Por qué el episodio ‘Assignment: Earth’ de Star Trek: La Serie Original debería considerarse fuera del canon oficial
Una joya imperfecta dentro de Star Trek: La Serie Original
Star Trek: La Serie Original es un icono indiscutible dentro de la ciencia ficción televisiva. Sus capítulos como «La ciudad al borde de la eternidad», «Balance of Terror» o «Espejo, espejo» siguen siendo referencias esenciales décadas después de su emisión. Sin embargo, no todos los episodios mantienen el mismo nivel de coherencia ni respeto por el universo que Roddenberry creó. Uno de los casos más notorios es el episodio final de la segunda temporada: «Assignment: Earth».
Emitido originalmente en marzo, este episodio presenta a la tripulación del USS Enterprise viajando en el tiempo hasta el año 1968, encontrándose con un misterioso personaje llamado Gary Seven, dueño de tecnología avanzada y protagonista interpretado por Robert Lansing. Aunque «Assignment: Earth» no es mala narrativamente, su esencia y origen la colocan fuera de la línea central del canon de la franquicia.
Un piloto disfrazado de episodio de Star Trek
Detrás de este capítulo hay una historia poco conocida: «Assignment: Earth» fue concebido inicialmente como un piloto para una serie completamente independiente de Star Trek. Gene Roddenberry, creador del universo Trek, diseñó a Gary Seven como un hombre proveniente del siglo XXIV que había sido enviado al pasado para detener la amenaza de los Omegans, una raza alienígena capaz de tomar formas, que intentaba alterar la línea temporal para derrotar a la humanidad en el futuro.
El hecho de que esta historia estuviera pensada para un universo paralelo explica muchas de las incongruencias con el tono y la mitología establecida en la serie original. De este modo, el episodio funciona más como un experimento que como parte integral del entramado narrative de Star Trek.
Incongruencias dentro del universo Star Trek
La introducción de un personaje como Gary Seven, con habilidades y tecnología que no encajan del todo con las reglas conocidas del universo starfleet, genera tensiones respecto a la coherencia mitológica. Su presencia y misión derivan en elementos ajenos a las futuras tramas del universo extendido, lo que dificulta considerarlo como parte oficial del canon. Además, en ningún otro momento de la franquicia se retoma su historia o se profundiza en los Omegans, lo que refuerza la sensación de que este episodio es un outsider dentro de la serie.

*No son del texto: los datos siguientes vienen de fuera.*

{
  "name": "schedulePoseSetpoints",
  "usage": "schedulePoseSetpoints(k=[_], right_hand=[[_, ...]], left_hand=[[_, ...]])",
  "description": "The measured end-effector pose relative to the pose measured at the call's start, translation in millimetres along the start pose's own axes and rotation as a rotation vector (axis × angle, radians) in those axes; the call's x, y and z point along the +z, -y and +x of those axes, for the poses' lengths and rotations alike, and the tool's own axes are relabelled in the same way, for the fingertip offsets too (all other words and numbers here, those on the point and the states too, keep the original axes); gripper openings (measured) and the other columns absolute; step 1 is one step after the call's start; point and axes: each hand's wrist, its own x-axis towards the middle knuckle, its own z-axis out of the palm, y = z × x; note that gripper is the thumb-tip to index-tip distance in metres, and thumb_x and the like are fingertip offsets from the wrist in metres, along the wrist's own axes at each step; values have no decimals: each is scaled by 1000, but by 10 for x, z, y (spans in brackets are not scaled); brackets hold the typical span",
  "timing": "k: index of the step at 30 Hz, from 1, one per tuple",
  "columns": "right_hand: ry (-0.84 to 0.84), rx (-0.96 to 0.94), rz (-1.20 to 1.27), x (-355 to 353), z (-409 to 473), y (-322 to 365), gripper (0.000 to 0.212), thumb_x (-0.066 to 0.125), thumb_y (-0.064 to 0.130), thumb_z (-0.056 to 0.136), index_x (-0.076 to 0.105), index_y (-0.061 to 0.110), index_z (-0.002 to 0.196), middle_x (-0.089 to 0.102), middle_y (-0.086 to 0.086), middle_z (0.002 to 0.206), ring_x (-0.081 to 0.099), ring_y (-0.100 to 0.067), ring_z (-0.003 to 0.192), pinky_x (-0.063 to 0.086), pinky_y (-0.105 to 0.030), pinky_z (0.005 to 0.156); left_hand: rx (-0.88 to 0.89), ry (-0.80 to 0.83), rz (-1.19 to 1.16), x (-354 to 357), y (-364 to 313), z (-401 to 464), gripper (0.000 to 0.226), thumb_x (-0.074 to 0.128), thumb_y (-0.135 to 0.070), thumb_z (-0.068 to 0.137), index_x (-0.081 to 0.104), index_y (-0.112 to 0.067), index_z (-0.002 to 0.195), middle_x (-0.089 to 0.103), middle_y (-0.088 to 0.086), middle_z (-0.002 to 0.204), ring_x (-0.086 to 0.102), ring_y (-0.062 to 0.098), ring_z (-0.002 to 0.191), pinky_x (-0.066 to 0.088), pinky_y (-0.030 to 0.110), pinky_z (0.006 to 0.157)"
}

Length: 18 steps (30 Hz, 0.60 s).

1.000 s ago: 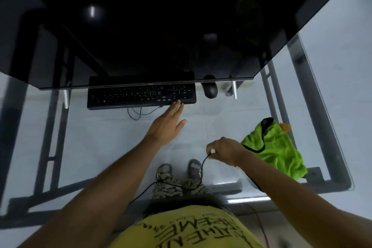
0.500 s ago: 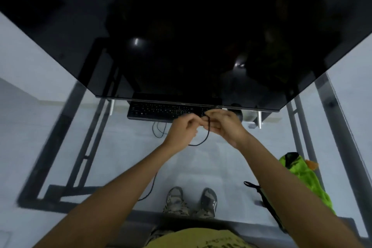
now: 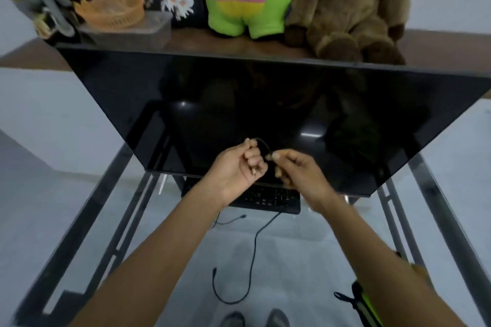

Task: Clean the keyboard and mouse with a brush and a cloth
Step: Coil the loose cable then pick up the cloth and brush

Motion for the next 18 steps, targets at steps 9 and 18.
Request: schedulePoseSetpoints(k=[9,18], right_hand=[[295,-1,-540,675,-321,408,14,60,26,93,66,20,105,61,10,68,54,5,55,42,-11,52],[-75,-202,-484,283,-210,861,12,63,30,91,75,30,87,58,14,53,46,2,44,33,-10,43]], left_hand=[[551,4,1187,-447,-381,139,18,49,-16,100,63,-6,97,72,3,94,69,10,88,52,21,83],[-31,290,803,-484,-712,-396,32,33,-12,100,60,-5,84,45,0,55,33,8,44,34,21,49]])
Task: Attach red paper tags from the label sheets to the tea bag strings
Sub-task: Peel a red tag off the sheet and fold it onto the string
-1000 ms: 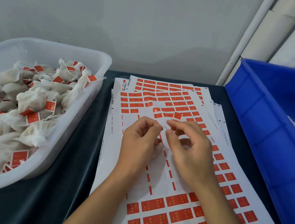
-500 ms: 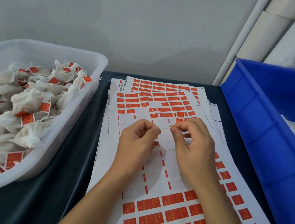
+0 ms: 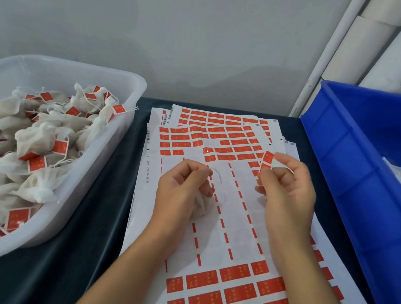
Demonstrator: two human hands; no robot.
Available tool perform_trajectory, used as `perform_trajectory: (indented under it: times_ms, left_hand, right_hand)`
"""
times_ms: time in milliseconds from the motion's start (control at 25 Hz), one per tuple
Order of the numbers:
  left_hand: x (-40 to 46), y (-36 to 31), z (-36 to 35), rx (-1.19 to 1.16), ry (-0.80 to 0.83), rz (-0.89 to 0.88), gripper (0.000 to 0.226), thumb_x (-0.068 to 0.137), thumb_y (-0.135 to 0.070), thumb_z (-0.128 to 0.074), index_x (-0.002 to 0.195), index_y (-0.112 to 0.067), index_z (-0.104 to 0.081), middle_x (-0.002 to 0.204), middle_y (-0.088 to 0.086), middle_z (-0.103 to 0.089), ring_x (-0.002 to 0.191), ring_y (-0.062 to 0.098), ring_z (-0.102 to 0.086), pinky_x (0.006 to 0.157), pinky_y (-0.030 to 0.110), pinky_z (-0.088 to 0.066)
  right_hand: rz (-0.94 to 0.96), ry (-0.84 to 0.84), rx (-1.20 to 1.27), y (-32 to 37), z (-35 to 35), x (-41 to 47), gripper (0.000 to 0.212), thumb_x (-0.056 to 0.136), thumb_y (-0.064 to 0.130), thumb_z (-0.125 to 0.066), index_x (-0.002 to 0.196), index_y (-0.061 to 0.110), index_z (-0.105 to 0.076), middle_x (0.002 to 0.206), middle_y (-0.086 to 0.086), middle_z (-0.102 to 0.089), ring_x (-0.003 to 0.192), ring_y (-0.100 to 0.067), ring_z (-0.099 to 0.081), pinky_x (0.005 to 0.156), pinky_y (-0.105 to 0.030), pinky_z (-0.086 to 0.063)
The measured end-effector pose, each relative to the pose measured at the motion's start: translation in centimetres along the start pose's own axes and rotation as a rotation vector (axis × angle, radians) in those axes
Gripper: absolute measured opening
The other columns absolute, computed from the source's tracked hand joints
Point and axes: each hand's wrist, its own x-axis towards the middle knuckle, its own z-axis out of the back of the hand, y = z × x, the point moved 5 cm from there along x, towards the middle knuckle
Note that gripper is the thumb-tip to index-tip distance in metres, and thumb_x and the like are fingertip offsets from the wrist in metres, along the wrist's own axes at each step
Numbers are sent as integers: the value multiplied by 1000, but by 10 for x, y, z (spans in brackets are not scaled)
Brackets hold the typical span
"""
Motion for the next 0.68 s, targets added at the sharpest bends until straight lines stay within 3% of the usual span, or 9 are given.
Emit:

Por otro lado, la tripulación del Enterprise aquí cumple un papel secundario y más decorativo, ya que el foco está más en la figura enigmática de Gary Seven y su agente, la enigmática Roberta Lincoln. Esta desviación narrativa resulta chocante en un contexto donde las historias suelen partir del ethos y personajes de la tripulación.
Cuál es el impacto para los fans y la franquicia
Para los seguidores más fieles, «Assignment: Earth» representa una rareza disfrutable pero también frustrante por su poca relevancia dentro de la cronología y desarrollo de Star Trek. Por su parte, la franquicia ha dejado crecer la narrativa oficial sin tomar en cuenta muchos detalles mostrados en este episodio, priorizando así una línea temporal limpia y coherente.
Desde una perspectiva crítica, considerar este episodio como no canon permite a los creadores y fans conservar la integridad del universo sin tener que justificar las discrepancias o contradicciones que presenta. A su vez, es una muestra interesante de cómo funcionaban los mecanismos de la televisión en aquella época, donde una idea podía aprovechaarse en el marco de una serie de éxito para intentar dar pie a nuevos proyectos.
El legado de Gene Roddenberry y la evolución de Star Trek
Roddenberry fue un visionario que moldeó una franquicia inmensa, y la existencia de episodios como «Assignment: Earth» muestra también su espíritu experimental y la búsqueda constante de nuevas historias dentro del marco de la exploración espacial y los dilemas morales. Aunque este capítulo no encaje perfectamente en la saga, contribuye a la riqueza del contexto histórico de Star Trek.
En resumen, mientras «Assignment: Earth» sigue siendo una pieza interesante por su atmósfera y personajes, su consideración fuera del canon oficial permite preservar tanto la calidad como la continuidad de la saga original, que está cimentada en una narrativa con visión de futuro más coherente y profunda.